DURCHSUCHUNG Nach einer Polizeirazzia fürchten die Feministinnen eine mögliche langjährige Haftstrafe wegen Waffenbesitzes. Überraschend hatte die Polizei eine Granate und eine Pistole im Büro gefunden

Man hat den Eindruck, dass die Polizisten vorher wussten, wo sie suchen müssen

AUS KIEW JURI DURKOT

Drei Aktivistinnen der Femen-Bewegung haben die Ukraine am Samstag verlassen, nachdem sie von der Kiewer Polizei am Freitag zum Verhör vorgeladen worden waren. In einer Presseerklärung teilte Femen mit, dass Jana Schdanowa, Anna Guzol und Alexandra Schewtschenko aus Angst um ihr Leben und ihre Freiheit in ein europäisches Land geflüchtet sind. Der Hintergrund dafür ist ein Strafverfahren, das gegen Femen wegen Waffenbesitz eröffnet wurde. In der vergangenen Woche hatte die ukrainische Polizei im Kiewer Femen-Büro eine Pistole und eine Granate sichergestellt. Als Anlass für die Durchsuchung der Büroräume hat das Innenministerium einen anonymen Anruf über eine angeblich Bombe im Femen-Büro genannt. Der illegale Waffenbesitz kann in der Ukraine mit einer Haftstrafe von bis zu sieben Jahren geahndet werden.

Femen hält die Vorwürfe für absurd. Die Polizei habe die Waffen sofort gefunden, sagte Anna Guzol der Zeitung Kommersant-Ukraine. Man habe den Eindruck, dass die Polizisten schon vorher gewusst hätten, wo sie suchen mussten. Von daher habe Femen keine Zweifel, dass die Waffen den Aktivistinnen zugesteckt worden seien. Darüber hinaus hat man Porträts vom Moskauer Patriarchen Kyrill und Präsident Wladimir Putin mit aufgemalter Zielscheibe auf der Stirn gefunden. Femen wollte medienwirksame Protestaktionen anlässlich der Ende Juli abgehaltenen Feierlichkeiten zur Christianisierung der Kiewer Rus organisieren. „Jetzt werden sie uns den versuchten Anschlag in die Schuhe schieben“, fügte Guzol hinzu.

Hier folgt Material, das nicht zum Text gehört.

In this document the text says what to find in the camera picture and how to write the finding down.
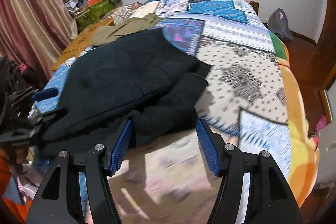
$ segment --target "pink slipper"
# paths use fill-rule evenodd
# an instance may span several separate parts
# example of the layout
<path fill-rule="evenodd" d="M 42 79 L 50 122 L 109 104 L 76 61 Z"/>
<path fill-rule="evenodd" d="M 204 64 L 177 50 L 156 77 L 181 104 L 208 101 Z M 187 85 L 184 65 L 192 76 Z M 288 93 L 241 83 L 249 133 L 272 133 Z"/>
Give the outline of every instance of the pink slipper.
<path fill-rule="evenodd" d="M 326 126 L 327 126 L 327 117 L 323 115 L 315 126 L 315 133 L 319 133 Z"/>

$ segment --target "red and gold curtain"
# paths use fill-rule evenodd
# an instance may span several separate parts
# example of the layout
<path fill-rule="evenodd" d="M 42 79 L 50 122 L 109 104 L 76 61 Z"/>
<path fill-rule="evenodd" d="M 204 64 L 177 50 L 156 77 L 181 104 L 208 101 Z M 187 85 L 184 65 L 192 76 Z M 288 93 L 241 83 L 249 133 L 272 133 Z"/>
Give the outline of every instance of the red and gold curtain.
<path fill-rule="evenodd" d="M 44 81 L 76 35 L 63 0 L 0 0 L 0 55 L 26 63 Z"/>

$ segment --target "bed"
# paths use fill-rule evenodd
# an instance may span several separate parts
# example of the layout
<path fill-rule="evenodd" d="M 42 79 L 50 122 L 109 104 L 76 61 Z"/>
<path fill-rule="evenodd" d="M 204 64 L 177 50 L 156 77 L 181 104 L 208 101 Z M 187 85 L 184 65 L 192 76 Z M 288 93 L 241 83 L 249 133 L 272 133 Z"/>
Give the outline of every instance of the bed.
<path fill-rule="evenodd" d="M 243 0 L 148 0 L 128 17 L 149 13 L 162 18 L 154 28 L 162 28 L 171 44 L 213 65 L 195 106 L 199 117 L 242 151 L 268 150 L 301 206 L 315 183 L 319 151 L 307 137 L 302 97 L 281 41 Z M 61 93 L 75 61 L 62 64 L 46 88 L 56 86 Z M 36 107 L 50 111 L 58 98 Z M 123 223 L 206 223 L 220 183 L 195 130 L 128 150 L 109 178 Z M 236 223 L 244 221 L 248 188 L 246 175 Z M 89 207 L 86 222 L 92 223 Z"/>

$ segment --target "black garment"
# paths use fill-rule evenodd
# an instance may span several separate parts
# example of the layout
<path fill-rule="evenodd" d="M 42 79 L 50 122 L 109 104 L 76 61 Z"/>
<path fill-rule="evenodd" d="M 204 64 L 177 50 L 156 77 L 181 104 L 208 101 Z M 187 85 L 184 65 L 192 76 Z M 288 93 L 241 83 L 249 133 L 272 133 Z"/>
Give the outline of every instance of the black garment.
<path fill-rule="evenodd" d="M 113 134 L 127 116 L 135 143 L 196 126 L 194 105 L 211 66 L 144 30 L 103 45 L 71 67 L 58 108 L 68 114 L 42 136 L 43 155 L 86 152 Z"/>

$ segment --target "pink and brown blurred fabric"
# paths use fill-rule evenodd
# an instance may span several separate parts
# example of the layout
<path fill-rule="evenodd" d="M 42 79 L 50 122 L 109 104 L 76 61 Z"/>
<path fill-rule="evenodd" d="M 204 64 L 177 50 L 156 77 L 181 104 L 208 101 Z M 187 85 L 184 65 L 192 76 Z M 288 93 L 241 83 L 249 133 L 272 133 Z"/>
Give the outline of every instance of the pink and brown blurred fabric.
<path fill-rule="evenodd" d="M 76 36 L 63 0 L 0 0 L 0 55 L 26 63 L 44 81 Z"/>

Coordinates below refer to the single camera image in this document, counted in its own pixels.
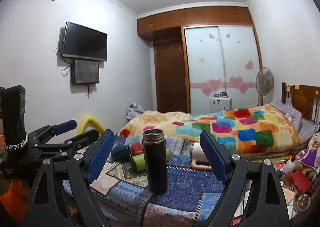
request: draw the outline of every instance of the orange object
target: orange object
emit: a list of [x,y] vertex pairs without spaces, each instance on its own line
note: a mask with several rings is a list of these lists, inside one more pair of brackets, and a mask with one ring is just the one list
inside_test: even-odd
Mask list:
[[3,144],[4,144],[4,134],[0,134],[0,150],[4,151]]
[[0,196],[0,201],[11,217],[19,225],[23,225],[27,208],[27,192],[22,180],[12,179],[8,192]]

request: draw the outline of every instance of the screw
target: screw
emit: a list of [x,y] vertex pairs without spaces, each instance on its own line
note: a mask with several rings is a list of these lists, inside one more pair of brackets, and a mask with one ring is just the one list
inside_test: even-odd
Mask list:
[[231,156],[234,160],[240,160],[241,156],[238,154],[232,154]]
[[50,164],[51,160],[49,158],[46,158],[44,161],[43,161],[43,164],[44,165],[47,165],[47,164]]
[[271,160],[270,159],[265,159],[265,160],[263,160],[264,161],[264,163],[266,164],[266,165],[271,165],[272,164],[272,162],[271,162]]
[[83,155],[81,153],[78,153],[74,156],[75,160],[80,160],[81,158],[83,158]]

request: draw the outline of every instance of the tv screen
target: tv screen
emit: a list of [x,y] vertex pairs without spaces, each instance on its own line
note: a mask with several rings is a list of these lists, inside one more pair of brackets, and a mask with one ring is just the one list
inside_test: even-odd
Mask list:
[[66,23],[63,57],[106,61],[108,35],[82,25]]

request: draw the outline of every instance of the patchwork quilt
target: patchwork quilt
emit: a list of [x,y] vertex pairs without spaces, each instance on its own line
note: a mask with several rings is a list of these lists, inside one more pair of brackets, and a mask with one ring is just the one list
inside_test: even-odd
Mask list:
[[300,145],[298,130],[281,111],[268,104],[200,116],[147,111],[127,123],[119,135],[139,135],[153,128],[194,142],[199,141],[201,131],[210,130],[217,142],[239,154],[281,152]]

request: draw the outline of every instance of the wooden cabinet
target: wooden cabinet
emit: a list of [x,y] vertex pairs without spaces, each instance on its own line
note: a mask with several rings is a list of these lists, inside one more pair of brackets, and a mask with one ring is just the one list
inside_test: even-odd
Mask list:
[[235,24],[251,25],[247,7],[191,7],[147,16],[137,20],[138,35],[150,41],[155,31],[192,25]]
[[206,25],[220,22],[217,7],[193,7],[186,9],[186,25]]
[[138,19],[138,35],[185,25],[185,9],[164,12]]

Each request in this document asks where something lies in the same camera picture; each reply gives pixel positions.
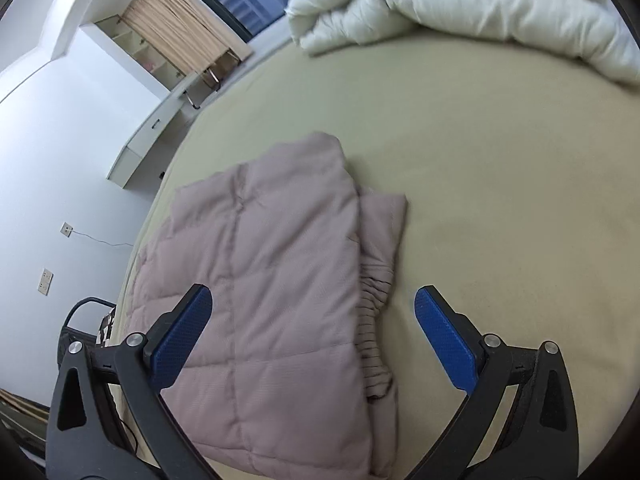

Femen hat mit ihren Entblößungsaktionen in der Ukraine immer wieder für Aufregung gesorgt. In den letzten Jahren haben sie unter anderem gegen die EM 2012, gegen den Sextourismus, gegen die Diskriminierung von Frauen oder gegen die orthodoxe Kirche protestiert. Aus Solidarität mit den verurteilten Mitgliedern der russischen Punkband Pussy Riot hat Femen im August 2012 mit einer Handsäge das Kreuz gefällt, das in Kiew für Opfer des Stalinismus aufgestellt wurde. Zuletzt haben die Aktivistinnen Aktionen gegen die Polizei und die Nachrichtendienste angekündigt.

Die feministische Bewegung wird in der Ukraine äußerst kontrovers wahrgenommen. In der Kritik von Femen sind sich die Rechten und die Linken ausnahmsweise einig. Zahlreiche intolerante Kommentare dominieren im Internet. Und die provokativen Auftritte ihrer Aktivistinnen sind den Behörden in einer patriarchalischen Gesellschaft schon längst ein Dorn im Auge.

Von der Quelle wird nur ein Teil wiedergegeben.